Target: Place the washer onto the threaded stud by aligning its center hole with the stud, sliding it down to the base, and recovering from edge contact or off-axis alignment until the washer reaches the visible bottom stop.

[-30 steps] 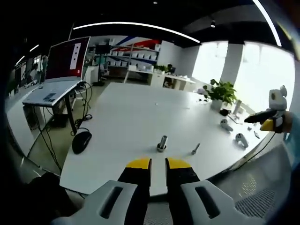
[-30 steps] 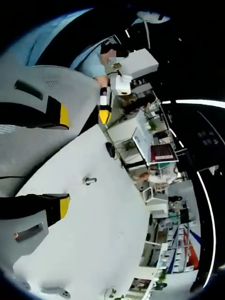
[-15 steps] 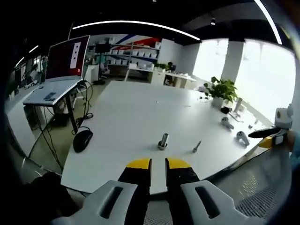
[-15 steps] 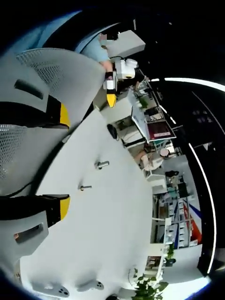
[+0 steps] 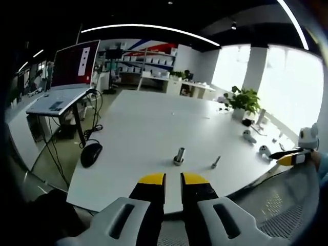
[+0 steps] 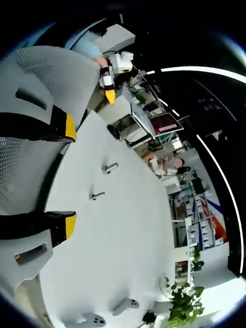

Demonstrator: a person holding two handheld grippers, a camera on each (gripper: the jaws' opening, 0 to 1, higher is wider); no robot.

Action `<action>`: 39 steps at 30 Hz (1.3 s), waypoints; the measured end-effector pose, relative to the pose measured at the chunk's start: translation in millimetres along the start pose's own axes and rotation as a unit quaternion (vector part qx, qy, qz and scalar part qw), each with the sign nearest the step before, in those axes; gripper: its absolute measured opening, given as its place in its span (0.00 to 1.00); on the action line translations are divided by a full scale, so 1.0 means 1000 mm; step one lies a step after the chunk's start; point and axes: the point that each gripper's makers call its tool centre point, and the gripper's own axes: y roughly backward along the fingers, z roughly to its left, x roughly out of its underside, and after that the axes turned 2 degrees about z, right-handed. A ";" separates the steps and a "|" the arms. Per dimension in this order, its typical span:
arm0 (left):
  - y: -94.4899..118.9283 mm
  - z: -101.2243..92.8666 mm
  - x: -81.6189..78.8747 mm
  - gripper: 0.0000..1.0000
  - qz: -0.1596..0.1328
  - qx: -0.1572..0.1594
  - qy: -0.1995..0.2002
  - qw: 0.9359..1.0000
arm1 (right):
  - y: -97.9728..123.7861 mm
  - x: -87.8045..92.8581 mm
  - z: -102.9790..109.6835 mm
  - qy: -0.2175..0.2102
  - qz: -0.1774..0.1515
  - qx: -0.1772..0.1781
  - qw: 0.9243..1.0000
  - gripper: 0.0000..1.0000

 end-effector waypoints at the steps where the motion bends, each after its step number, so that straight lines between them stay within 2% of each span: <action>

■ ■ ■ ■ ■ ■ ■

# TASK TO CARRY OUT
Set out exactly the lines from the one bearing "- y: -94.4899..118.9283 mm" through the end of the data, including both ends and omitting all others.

# RESULT FOR THIS EXERCISE
  - y: -94.4899..118.9283 mm
  - z: -101.2243..92.8666 mm
  - x: -81.6189..78.8747 mm
  - gripper: 0.0000..1.0000
  - qz: -0.1596..0.1328
  - qx: -0.1572..0.1594
  - qy: -0.1995..0.2002
  - qw: 0.9359..1.0000
arm1 (right):
  - y: -97.9728..123.7861 mm
  - x: -87.8045..92.8581 mm
  - z: -102.9790..109.6835 mm
  - qy: -0.2175..0.2102
  - qz: -0.1774..0.1515
  - qx: -0.1772..0.1781
  - qw: 0.9243..1.0000
  - gripper: 0.0000..1.0000

 end-effector waypoints at the steps where the motion bends, each after its step number, so that straight lines between them stay within 2% of each span: <action>

There's nothing else to the answer.